● Task item: Reproduce all of the data exactly, with no line skipped.

● Supplied data:
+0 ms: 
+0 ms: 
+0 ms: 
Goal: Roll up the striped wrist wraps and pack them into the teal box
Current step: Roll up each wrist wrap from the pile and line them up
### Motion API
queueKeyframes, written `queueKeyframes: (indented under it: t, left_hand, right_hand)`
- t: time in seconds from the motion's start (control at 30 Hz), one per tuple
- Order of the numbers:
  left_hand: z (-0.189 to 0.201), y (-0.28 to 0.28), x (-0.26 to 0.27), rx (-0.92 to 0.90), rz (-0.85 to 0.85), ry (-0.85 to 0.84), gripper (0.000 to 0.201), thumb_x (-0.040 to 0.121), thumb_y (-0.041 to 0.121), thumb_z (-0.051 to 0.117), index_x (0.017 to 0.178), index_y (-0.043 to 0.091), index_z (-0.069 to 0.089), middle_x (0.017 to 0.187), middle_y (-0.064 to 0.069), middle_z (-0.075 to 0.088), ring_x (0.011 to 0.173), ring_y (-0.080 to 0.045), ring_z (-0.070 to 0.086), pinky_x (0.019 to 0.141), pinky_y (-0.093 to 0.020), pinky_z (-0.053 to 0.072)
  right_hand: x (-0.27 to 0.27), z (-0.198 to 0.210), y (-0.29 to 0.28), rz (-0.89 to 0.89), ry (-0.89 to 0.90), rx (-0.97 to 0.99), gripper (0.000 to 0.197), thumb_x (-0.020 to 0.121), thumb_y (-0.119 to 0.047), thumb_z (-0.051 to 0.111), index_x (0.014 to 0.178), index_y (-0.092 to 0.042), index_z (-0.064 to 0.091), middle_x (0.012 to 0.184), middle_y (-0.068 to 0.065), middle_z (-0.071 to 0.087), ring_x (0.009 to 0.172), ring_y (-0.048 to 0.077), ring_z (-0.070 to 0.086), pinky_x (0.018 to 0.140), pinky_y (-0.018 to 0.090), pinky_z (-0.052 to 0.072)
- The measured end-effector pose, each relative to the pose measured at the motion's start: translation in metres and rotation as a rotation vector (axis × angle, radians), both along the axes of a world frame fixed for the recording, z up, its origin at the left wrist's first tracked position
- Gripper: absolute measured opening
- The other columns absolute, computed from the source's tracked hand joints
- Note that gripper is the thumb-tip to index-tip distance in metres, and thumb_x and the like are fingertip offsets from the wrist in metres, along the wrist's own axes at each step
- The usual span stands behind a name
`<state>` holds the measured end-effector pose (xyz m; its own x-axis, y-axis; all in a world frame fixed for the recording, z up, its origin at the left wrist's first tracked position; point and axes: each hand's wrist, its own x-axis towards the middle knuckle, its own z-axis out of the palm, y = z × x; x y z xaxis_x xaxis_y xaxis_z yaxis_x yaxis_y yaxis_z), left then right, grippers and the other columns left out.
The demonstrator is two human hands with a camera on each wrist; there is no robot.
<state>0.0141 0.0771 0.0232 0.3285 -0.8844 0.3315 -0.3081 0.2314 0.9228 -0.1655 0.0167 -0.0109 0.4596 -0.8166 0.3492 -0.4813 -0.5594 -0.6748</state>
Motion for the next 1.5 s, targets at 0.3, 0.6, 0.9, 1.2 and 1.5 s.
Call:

● Exercise answer:
+0 ms: 
+0 ms: 
+0 ms: 
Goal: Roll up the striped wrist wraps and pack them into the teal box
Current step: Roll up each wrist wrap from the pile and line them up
### Motion API
queueKeyframes, written `queueKeyframes: (indented under it: t, left_hand, right_hand)`
- t: time in seconds from the motion's start (control at 30 Hz), one per tuple
- Order of the numbers:
  left_hand: z (-0.189 to 0.201), y (-0.28 to 0.28), x (-0.26 to 0.27), rx (-0.92 to 0.90), rz (-0.85 to 0.85), ry (-0.85 to 0.84), gripper (0.000 to 0.201), thumb_x (-0.040 to 0.121), thumb_y (-0.041 to 0.121), thumb_z (-0.051 to 0.117), index_x (0.017 to 0.178), index_y (-0.043 to 0.091), index_z (-0.069 to 0.089), middle_x (0.017 to 0.187), middle_y (-0.064 to 0.069), middle_z (-0.075 to 0.088), ring_x (0.011 to 0.173), ring_y (-0.080 to 0.045), ring_z (-0.070 to 0.086), pinky_x (0.019 to 0.141), pinky_y (-0.093 to 0.020), pinky_z (-0.053 to 0.072)
  right_hand: x (-0.27 to 0.27), z (-0.198 to 0.210), y (-0.29 to 0.28), rz (-0.89 to 0.89), ry (-0.89 to 0.90), rx (-0.97 to 0.99), gripper (0.000 to 0.197), thumb_x (-0.020 to 0.121), thumb_y (-0.119 to 0.047), thumb_z (-0.051 to 0.111), index_x (0.014 to 0.178), index_y (-0.092 to 0.042), index_z (-0.064 to 0.091), middle_x (0.012 to 0.184), middle_y (-0.068 to 0.065), middle_z (-0.071 to 0.087), ring_x (0.009 to 0.172), ring_y (-0.048 to 0.077), ring_z (-0.070 to 0.086), pinky_x (0.018 to 0.140), pinky_y (-0.018 to 0.090), pinky_z (-0.052 to 0.072)
- The measured end-effector pose, each relative to the pose measured at the motion's start: translation in metres and rotation as a rotation vector (axis × angle, radians), both along the axes of a world frame fixed for the recording, z up, its origin at the left wrist's first tracked position
- Gripper: absolute measured opening
- The other columns absolute, computed from the source's tracked hand joints
- Note that gripper is the thumb-tip to index-tip distance in metres, and thumb_x and the like are fingertip offsets from the wrist in metres, along the wrist's own axes at each step
- The usual span stands behind a name
`<state>` holds the measured end-effector pose (xyz m; its own x-axis, y-axis; all in a world frame fixed for the recording, z up, its origin at the left wrist's first tracked position; point and axes: each hand's wrist, its own x-axis towards the middle knuckle, its own z-axis out of the palm, y = z × x; x y z xaxis_x xaxis_y xaxis_z yaxis_x yaxis_y yaxis_z), left then right, grippers and the other columns left out.
The demonstrator is two human hands with a camera on each wrist; there is no robot.
<state>0.0141 0.0771 0.0232 0.3285 -0.8844 0.3315 -0.3081 0.2314 0.9228 -0.1655 0.0167 -0.0109 0.4596 -0.8166 0.3492 -0.4813 -0.5594 -0.6748</state>
Motion for the next 1.5 s, targets at 0.3, 0.6, 0.9, 1.2 and 1.5 s.
Call:

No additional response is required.